◆ WHAT YOU ARE ASKED TO DO:
The expected result is the full listing, retyped exactly, without a single picture.

◆ GIVEN MATERIAL:

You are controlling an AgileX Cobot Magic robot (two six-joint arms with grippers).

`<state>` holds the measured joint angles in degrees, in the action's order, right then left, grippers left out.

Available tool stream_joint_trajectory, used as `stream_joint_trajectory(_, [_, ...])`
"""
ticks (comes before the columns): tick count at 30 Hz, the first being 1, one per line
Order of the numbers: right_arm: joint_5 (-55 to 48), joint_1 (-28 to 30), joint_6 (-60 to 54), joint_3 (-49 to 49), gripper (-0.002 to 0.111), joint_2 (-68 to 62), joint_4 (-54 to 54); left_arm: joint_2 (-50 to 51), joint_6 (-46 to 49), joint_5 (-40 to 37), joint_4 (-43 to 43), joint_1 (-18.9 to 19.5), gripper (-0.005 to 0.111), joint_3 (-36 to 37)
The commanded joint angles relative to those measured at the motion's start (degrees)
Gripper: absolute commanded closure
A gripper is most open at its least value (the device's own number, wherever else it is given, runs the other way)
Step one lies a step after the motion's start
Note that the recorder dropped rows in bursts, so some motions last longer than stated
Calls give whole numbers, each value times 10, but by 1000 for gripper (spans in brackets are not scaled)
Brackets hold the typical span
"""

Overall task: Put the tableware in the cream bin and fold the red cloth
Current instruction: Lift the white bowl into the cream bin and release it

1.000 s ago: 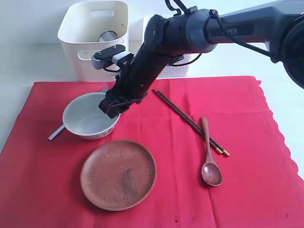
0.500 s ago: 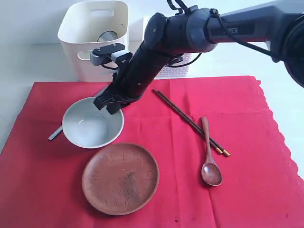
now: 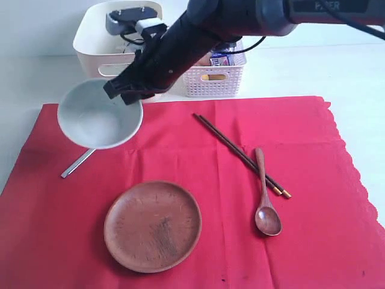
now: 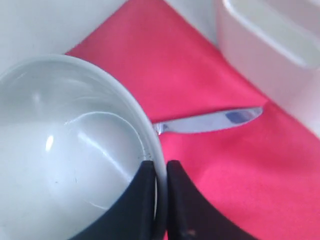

◆ ANSWER SPACE:
You are controlling an AgileX Cobot Magic robot (two six-joint arms with grippers).

`<state>` holds the measured joint angles in degrees, in the action's order, right then left, grippers left out.

Available tool stream_joint_trajectory, used as `stream_joint_trajectory(_, [_, ...])`
"""
ticks (comes before the columns): tick count at 30 Hz, the first being 1, one per line
Order of the numbers: right_arm: joint_5 (-55 to 48), joint_1 (-28 to 30), joint_6 (-60 to 54), joint_3 (-49 to 49), gripper (-0.002 to 0.111), joint_2 (-68 to 62), joint_4 (-54 to 54); left_arm: joint_2 (-50 to 51), joint_6 (-46 to 49), joint_5 (-40 to 37), joint_4 (-43 to 43), joint_1 (-18.9 to 19.5), gripper (-0.005 to 0.111), joint_3 (-36 to 37)
The commanded joint angles relative to those measured at the motion's start (degrees)
Gripper: absolute commanded closure
A gripper is most open at its least value (the device's own number, wherever else it is given, runs the other way)
Step one lies a step after the motion's start
Note that the recorder dropped rows in bursts, so some motions last longer than stated
Calls give whole numbers, each value times 10, but by 1000 for gripper (spans in brackets are not scaled)
Brackets hold the typical span
"""

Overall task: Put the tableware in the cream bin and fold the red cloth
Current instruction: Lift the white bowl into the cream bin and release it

1.000 s ago: 
0.500 s ago: 
now: 
now: 

No further answer is expected.